Diese Anrede habe ich noch nie gelesen. Es scheint noch keiner Vertreterin der Emanzipation aufgefallen zu sein. Nicht, daß ich so angesprochen werden möchte, denn auch mit "innen" bin ich kein eigentlicher Ornithologe. Im Grunde genommen bin ich, wie viele Partnerinnen von Ornithologen, eine Mitläuferin bei diversen Spaziergängen.

Dabei bleibt es aber kaum aus, daß man eine umfangreiche Artenkenntnis erlangt. Was mir oft auch wirklich Spaß macht und Freude bereitet: Kann ich doch so manches Mal versierte Ornis (damit sind Ornithologinnen und Ornithologen gemeint) verblüffen, weil ich ein gefiedertes Tier ganz ohne Fernglas und Spektiv erkenne. Natürlich kann ich nicht sagen, ob dies ein Weibchen vor der ersten Eiablage ist oder ein Männchen im 3,5 Jahr, also kurz vor der Geschlechtsreife, aber ich weiß die Seite im Bestimmungsbuch und liege mit meiner "Ferndiagnose" oft richtig.

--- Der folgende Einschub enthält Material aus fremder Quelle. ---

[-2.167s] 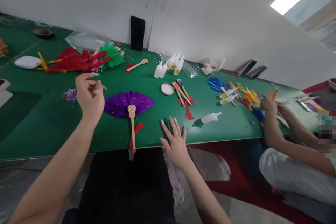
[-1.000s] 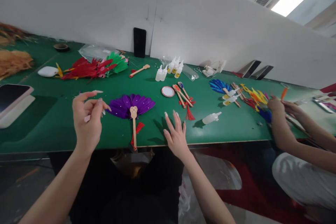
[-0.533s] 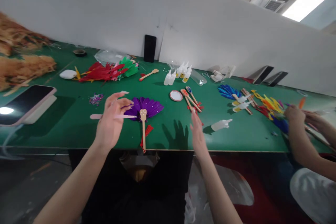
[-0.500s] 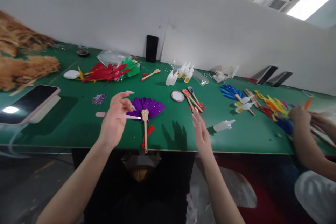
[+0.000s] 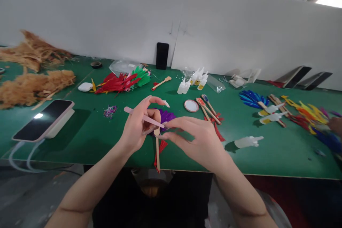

Wieso, werden Sie jetzt fragen. Nicht, daß ich kein Fernglas hätte - so etwas bekommt man als Lebensbegleiterin eines Ornis am nächsten Geburtstag, spätestens jedoch Weihnachten geschenkt, auch wenn es nicht auf dem Wunschzettel vermerkt war. Solch einen "Wunsch" liest ein richtiger Orni von den Augen ab. Ein Fernglas ist eine Investition, werden Sie nun sagen, aber solch eine Ausgabe wird wettgemacht, glauben Sie mir! Spart mein Orni-Partner doch all die Blumen für Mutter- und Geburtstage, denn da werde ich ja, mit Fernglas freilich, ausgeführt - mitten in die prachtvoll blühende Natur zur Nachtschwalbe, nach Waghäusel, zur Zippammer oder auf den Kühkopf. In fast allen Fällen handelt es sich um Naturschutzgebiete oder -reservate, so dass auch das Pflücken eines Blumenstraußes vor Ort entfällt.

Damit ist aber noch immer nicht erklärt, warum ich Vögel per "Ferndiagnose" bestimmen kann. Ganz einfach: In den meisten Fällen bin ich derart bepackt, daß nicht mal eine Hand bleibt, das Fernglas zu halten; sollte ich den Versuch wagen, mich zu recken und zu strecken, um einmal durch das Spektiv zu schielen, könnte es passieren, dass mich die Lasten (Bestimmungsbücher, Ersatzfilme, Zweit- und Drittkamera, Videokamera, Stativ, Picknick, Unterhaltungsmaterial für die Kinder etc.), aus dem Gleichgewicht bringen und ich ins Wanken gerate. So habe ich mir angewöhnt, mich in Geduld zu üben und meine Umwelt zu beobachten. Dabei entdeckt man Verhaltensweisen, die einem Orni total entgehen, der darauf bedacht ist, Gefiedermerkmale, die Länge des Schnabels, Farbe der Füße, Streifung des Stoßes oder gar einen gelben Augenring zu erkennen. In den letzten Jahren habe ich ungezählte Stunden in starrer Haltung verbracht und mein Auge für viele europäische Vögel geschult.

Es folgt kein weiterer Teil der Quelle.